21/11/2023
America's Time Magazine Wrote This On The Horrific Massacre Of Igbo's In Kano: Oct. 14, 1966.
“Blood Curses. The massacre began at the airport near the 5th Battalion's home city of Kano. A Lagos-bound jet had just arrived from London, and as the Kano passengers were escorted into the customs shed, a wild-eyed soldier stormed in, brandishing a rifle and demanding ‘Ina Nyamiri?’- Hausa for 'Where are the damned Igbos?' There were Igbo's among the customs officials, and they dropped their chalk and fled, only to be shot down in the main terminal by other soldiers.

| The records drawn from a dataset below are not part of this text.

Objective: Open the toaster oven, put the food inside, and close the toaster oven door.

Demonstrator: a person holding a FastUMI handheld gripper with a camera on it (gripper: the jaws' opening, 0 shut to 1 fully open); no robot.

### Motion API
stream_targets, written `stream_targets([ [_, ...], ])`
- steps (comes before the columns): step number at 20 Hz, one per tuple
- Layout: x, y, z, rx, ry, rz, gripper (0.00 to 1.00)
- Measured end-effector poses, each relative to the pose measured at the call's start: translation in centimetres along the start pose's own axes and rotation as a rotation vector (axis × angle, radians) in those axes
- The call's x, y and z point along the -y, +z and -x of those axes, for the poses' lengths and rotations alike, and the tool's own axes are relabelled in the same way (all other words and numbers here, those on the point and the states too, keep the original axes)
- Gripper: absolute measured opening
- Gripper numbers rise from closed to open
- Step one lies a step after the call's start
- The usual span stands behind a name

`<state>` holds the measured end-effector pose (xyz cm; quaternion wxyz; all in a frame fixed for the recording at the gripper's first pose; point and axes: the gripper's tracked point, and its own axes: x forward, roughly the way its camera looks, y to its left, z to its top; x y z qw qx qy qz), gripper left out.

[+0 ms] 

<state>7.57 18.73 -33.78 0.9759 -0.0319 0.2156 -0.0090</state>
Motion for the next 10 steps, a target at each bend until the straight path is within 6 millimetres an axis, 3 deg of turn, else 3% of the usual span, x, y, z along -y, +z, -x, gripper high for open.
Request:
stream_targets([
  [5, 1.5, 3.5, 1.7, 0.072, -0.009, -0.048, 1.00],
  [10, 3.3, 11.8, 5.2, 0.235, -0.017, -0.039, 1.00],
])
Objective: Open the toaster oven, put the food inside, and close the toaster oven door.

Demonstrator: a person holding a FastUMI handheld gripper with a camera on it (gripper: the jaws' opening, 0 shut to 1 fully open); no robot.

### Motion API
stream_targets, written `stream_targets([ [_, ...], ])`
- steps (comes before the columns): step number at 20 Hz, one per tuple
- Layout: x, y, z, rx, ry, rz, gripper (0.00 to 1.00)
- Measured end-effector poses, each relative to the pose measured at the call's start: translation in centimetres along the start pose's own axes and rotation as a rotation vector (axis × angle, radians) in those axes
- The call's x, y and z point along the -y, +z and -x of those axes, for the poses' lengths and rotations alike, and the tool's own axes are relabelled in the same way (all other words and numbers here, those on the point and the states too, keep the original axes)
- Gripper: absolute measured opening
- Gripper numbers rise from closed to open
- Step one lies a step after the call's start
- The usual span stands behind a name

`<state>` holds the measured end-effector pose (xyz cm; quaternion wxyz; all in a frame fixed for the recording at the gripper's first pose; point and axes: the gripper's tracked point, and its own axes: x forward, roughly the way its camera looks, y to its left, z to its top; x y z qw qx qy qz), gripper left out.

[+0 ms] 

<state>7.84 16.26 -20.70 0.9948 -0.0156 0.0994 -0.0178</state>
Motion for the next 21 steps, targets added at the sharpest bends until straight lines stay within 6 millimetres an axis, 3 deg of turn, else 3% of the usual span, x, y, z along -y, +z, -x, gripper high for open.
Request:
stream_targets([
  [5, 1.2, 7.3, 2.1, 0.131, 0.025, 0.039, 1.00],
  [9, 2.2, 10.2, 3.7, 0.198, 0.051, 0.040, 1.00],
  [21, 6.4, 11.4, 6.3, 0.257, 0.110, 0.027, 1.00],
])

“Screaming the blood curses of a Moslem holy war, the Hausa troops turned the airport into a shambles, bayoneting Igbo workers in the bar, gunning them down in the corridors, and hauling Igbo passengers off the plane to be lined up and shot. From the airport, the troops fanned out through downtown Kano, hunting down Igbo’s in bars, hotels and on the streets. One contingent drove their Land Rovers to the railroad station, where more than 100 Igbo's were waiting for a train, and cut them down with automatic weapons fire.
“The soldiers did not have to do all the killing. They were soon joined by thousands of Hausa civilians, who rampaged through the city armed with stones, cutlasses, machetes, and homemade weapons of metal and broken glass. Crying ‘Heathen!’ and ‘Allah!’, the mobs and troops invaded the sabon gari (strangers' quarter),ransacking, looting and burning Igbo homes and stores and murdering their owners. Garbage Trucks.
“All night long and into the morning the massacre went on. Then, tired but fulfilled, the Hausas drifted back to their homes and bar racks to get some breakfast and sleep. Municipal garbage trucks were sent out to collect the dead and dump them into mass graves outside the city. The death toll will never be known, but it was at least 5,000.
“Somehow, several thousand Ibos survived the o**y, and all had the same thought: to get out of the North. Many were packed onto a Southbound train. The management of large companies operating in Kano chartered every available plane. All told, 1,400 Igbo's were flown out of Kano alone last week.
- Times Magazine Friday, October 14, 1966.